## [What the exercise asks]
Collect all lines containing the word "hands" from the data.
───── Dataset records ─────
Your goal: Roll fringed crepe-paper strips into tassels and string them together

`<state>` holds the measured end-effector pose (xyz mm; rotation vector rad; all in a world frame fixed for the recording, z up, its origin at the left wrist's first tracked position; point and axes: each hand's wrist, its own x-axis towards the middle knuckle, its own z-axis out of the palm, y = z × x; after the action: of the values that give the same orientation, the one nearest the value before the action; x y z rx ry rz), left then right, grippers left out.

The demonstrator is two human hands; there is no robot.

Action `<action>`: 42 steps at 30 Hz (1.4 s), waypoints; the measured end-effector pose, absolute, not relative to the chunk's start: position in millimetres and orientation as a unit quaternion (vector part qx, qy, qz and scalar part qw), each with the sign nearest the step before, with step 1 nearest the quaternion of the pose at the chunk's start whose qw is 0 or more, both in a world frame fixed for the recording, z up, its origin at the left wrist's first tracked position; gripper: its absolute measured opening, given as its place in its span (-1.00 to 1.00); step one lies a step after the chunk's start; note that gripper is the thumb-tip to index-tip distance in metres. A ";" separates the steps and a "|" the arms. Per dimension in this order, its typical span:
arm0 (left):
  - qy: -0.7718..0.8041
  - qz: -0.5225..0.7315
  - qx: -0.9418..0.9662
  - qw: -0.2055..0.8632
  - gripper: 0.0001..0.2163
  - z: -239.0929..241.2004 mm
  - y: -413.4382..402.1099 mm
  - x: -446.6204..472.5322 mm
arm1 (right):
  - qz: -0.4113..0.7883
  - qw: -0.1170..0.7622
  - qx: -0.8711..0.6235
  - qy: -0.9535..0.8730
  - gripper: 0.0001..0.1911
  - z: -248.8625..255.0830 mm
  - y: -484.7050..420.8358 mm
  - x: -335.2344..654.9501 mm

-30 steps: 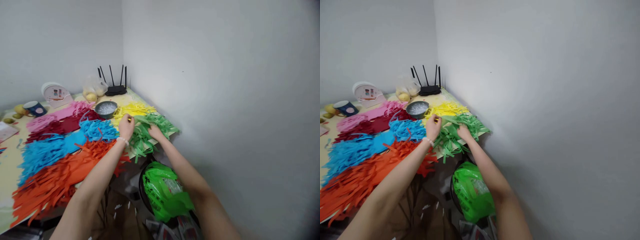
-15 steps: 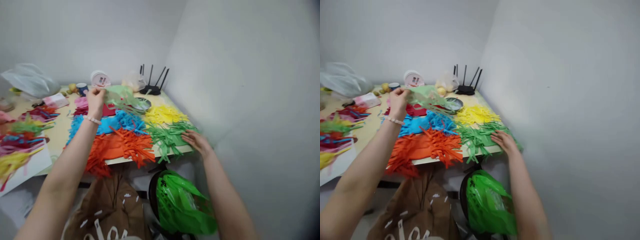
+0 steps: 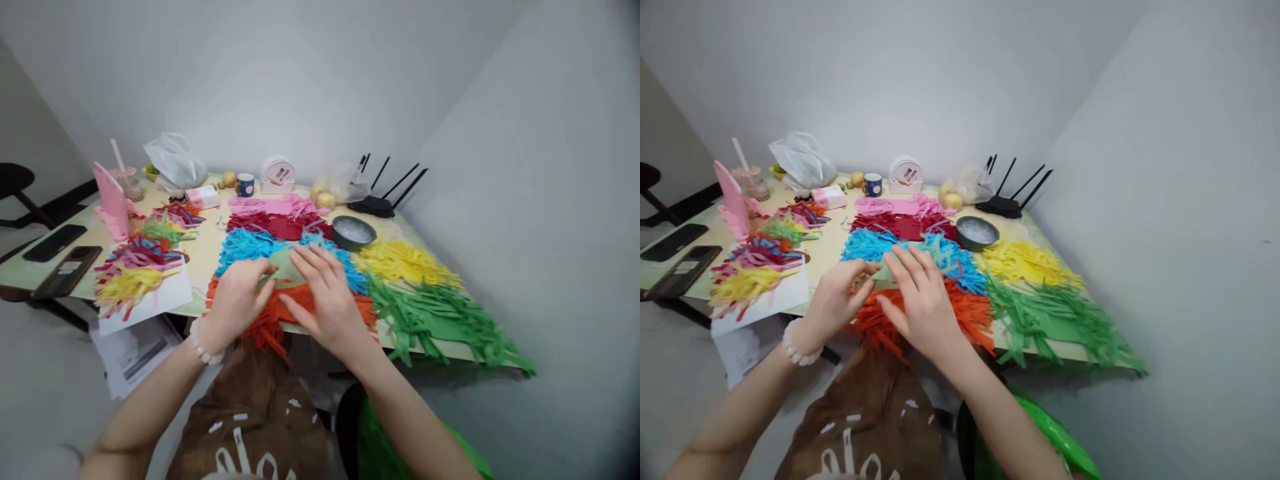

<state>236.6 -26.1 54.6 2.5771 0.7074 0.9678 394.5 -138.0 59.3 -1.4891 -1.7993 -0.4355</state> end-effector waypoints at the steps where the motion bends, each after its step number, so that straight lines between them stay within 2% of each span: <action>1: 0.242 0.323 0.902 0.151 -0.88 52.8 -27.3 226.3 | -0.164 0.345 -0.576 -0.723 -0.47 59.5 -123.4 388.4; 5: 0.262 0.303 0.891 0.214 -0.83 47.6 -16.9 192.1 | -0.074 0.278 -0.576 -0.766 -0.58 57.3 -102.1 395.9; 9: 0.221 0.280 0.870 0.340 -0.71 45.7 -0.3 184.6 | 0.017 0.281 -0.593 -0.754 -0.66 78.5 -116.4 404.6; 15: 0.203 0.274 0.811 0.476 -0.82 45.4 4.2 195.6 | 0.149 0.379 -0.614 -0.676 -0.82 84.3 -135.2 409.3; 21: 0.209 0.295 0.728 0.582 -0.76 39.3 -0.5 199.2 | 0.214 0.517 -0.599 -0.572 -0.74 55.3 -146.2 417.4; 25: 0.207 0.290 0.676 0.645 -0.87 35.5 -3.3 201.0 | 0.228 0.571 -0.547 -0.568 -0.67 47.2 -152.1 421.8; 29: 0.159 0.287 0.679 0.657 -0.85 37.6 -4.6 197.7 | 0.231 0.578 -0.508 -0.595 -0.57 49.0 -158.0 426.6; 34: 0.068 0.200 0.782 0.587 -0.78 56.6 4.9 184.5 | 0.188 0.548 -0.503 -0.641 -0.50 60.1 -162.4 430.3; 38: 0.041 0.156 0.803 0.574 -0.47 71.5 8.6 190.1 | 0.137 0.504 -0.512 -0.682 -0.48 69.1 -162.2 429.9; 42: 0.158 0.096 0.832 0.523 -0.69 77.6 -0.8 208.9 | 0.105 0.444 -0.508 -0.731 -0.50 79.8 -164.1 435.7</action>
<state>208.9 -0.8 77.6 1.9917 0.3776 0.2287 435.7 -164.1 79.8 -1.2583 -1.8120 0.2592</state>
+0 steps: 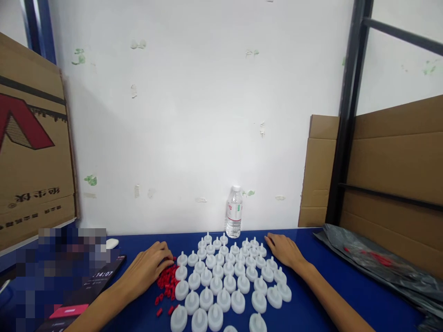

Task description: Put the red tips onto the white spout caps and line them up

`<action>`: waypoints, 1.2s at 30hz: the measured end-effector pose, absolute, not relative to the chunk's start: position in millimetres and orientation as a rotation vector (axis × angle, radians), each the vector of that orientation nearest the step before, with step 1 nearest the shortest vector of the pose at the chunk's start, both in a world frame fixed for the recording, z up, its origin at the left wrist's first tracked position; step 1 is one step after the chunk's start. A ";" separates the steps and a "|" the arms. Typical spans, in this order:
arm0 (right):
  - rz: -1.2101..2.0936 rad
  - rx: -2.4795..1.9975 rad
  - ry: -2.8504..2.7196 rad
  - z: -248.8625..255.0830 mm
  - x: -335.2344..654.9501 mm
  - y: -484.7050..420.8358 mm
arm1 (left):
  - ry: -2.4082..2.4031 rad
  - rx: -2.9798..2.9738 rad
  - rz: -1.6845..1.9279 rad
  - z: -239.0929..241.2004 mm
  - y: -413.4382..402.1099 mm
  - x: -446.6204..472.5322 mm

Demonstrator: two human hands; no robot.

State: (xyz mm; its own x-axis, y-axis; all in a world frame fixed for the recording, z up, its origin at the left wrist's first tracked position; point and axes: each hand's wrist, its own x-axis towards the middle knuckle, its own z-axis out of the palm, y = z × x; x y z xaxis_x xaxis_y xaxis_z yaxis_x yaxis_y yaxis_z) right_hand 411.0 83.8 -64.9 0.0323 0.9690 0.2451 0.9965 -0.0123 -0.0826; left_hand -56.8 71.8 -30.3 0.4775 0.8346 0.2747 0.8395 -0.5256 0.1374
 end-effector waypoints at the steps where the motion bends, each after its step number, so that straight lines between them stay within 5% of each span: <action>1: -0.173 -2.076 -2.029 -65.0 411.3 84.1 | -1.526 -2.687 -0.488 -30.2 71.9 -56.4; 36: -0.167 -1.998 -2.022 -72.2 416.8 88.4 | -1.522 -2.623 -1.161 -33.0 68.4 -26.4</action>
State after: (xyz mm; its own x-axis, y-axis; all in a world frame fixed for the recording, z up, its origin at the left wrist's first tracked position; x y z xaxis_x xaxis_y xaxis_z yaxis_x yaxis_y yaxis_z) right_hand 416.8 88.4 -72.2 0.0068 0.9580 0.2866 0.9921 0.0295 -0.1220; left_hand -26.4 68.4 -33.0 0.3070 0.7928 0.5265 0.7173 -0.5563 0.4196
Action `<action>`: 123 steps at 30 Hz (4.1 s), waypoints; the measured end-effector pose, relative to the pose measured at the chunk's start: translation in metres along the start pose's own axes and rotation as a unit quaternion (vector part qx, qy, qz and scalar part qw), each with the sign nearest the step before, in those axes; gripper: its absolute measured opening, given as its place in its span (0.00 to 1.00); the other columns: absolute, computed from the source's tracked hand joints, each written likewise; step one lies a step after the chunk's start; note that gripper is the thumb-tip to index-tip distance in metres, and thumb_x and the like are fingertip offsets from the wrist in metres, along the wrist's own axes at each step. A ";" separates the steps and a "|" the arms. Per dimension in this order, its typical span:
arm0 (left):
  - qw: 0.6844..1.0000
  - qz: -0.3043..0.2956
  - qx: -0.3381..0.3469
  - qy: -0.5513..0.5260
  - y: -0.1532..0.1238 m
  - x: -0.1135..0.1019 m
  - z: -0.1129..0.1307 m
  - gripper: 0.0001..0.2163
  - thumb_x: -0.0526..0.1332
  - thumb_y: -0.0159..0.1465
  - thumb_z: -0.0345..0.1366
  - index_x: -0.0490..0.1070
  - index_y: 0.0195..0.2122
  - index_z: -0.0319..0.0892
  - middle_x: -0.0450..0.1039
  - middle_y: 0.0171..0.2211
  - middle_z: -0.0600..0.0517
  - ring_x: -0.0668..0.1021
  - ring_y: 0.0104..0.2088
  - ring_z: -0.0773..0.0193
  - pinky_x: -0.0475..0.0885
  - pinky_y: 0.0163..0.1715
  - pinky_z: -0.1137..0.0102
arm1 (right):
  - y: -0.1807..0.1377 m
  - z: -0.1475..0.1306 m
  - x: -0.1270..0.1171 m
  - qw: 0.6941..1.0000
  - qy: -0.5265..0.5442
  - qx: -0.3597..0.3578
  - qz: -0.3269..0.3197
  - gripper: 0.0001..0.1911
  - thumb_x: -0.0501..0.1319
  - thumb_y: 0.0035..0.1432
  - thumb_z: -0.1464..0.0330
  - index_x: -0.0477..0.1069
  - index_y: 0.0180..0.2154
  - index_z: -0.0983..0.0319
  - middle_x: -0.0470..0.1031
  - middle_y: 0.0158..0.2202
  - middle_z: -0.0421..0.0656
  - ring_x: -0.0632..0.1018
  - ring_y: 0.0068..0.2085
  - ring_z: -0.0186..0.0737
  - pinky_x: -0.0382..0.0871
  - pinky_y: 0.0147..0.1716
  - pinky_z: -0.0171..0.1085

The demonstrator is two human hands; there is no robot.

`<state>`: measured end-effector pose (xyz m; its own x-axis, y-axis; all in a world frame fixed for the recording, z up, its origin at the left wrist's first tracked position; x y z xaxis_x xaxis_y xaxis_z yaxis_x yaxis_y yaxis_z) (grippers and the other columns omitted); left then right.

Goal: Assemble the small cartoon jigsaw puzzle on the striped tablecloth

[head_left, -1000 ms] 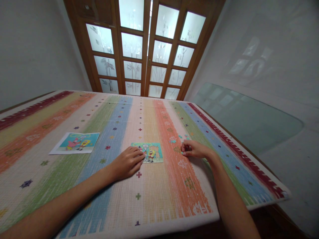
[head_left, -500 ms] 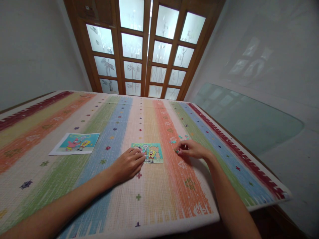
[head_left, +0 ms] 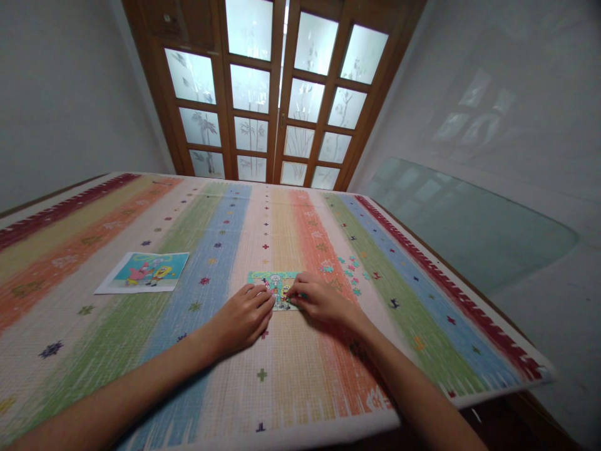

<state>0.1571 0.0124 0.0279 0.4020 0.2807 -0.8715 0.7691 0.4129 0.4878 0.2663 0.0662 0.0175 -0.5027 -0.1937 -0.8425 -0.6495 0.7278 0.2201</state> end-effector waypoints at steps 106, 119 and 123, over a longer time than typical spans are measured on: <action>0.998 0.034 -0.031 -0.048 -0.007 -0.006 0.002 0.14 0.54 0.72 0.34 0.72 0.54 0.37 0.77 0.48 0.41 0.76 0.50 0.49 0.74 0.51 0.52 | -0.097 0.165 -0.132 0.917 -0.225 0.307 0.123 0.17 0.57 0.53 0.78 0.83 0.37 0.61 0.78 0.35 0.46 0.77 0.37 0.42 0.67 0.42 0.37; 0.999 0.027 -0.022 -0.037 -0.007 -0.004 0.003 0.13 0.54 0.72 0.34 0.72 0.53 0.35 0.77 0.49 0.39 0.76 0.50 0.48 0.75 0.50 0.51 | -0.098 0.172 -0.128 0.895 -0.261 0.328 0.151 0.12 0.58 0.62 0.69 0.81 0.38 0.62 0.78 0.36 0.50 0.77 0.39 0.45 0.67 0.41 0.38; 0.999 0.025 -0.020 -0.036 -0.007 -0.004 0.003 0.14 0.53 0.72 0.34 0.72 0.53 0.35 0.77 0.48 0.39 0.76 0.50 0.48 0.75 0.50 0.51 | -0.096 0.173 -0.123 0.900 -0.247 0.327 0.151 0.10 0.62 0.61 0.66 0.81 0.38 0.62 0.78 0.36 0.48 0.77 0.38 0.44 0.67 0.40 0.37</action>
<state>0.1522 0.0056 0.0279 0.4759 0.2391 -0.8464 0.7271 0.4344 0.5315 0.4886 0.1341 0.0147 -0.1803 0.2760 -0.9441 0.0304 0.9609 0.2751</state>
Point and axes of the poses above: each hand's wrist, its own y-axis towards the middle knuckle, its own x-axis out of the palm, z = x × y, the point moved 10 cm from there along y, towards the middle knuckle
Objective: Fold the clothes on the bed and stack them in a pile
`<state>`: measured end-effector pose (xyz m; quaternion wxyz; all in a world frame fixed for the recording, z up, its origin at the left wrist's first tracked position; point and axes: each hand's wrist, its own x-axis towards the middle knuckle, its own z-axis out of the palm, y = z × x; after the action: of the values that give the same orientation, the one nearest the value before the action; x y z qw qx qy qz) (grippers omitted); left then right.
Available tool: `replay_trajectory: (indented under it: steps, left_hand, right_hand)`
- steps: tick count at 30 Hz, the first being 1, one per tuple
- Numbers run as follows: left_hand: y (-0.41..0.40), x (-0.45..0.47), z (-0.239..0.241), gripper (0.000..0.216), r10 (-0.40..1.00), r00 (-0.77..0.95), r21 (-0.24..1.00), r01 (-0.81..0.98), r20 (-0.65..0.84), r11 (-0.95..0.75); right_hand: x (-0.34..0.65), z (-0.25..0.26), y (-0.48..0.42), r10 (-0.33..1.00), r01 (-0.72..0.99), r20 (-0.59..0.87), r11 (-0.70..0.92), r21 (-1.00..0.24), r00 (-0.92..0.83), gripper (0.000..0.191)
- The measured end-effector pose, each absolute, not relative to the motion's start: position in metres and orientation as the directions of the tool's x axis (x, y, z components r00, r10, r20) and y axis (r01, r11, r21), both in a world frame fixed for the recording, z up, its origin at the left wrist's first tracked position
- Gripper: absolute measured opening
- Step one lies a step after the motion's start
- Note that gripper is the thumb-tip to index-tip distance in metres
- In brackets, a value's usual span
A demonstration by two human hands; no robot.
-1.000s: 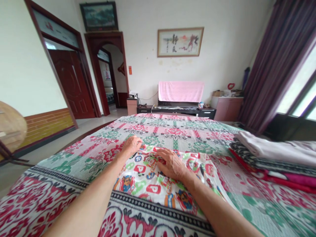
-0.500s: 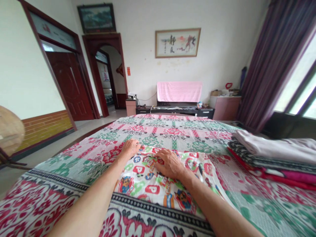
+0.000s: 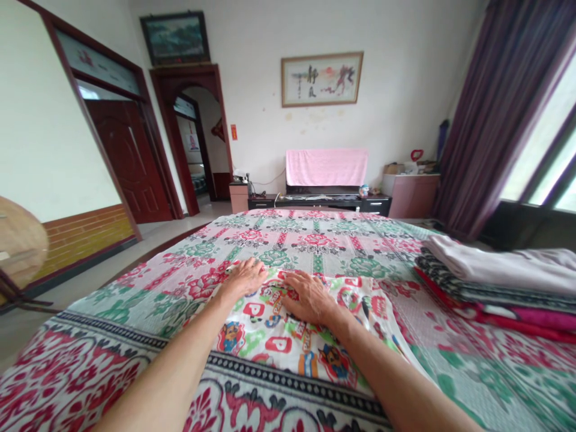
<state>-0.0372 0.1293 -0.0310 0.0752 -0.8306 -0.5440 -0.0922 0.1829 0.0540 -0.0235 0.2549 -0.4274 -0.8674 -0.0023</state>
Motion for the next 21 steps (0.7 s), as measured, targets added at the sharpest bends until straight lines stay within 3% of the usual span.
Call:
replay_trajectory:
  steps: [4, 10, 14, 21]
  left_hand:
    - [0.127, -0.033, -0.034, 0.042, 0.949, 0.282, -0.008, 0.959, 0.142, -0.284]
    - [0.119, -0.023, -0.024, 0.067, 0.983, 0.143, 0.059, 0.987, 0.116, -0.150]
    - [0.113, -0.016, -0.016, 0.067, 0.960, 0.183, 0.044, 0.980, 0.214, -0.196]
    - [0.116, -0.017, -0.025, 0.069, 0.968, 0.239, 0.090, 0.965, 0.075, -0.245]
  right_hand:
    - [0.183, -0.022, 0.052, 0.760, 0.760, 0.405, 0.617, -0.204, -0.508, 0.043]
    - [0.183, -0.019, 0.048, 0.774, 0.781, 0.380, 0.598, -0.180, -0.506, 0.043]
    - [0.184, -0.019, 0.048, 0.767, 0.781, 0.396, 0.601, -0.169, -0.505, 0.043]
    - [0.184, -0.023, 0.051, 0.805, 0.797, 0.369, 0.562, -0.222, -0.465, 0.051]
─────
## [Answer]
The demonstrator is two human hands; there is no robot.
Demonstrator: two human hands; no robot.
The demonstrator is two human hands; there is no robot.
A demonstration by two human hands; no robot.

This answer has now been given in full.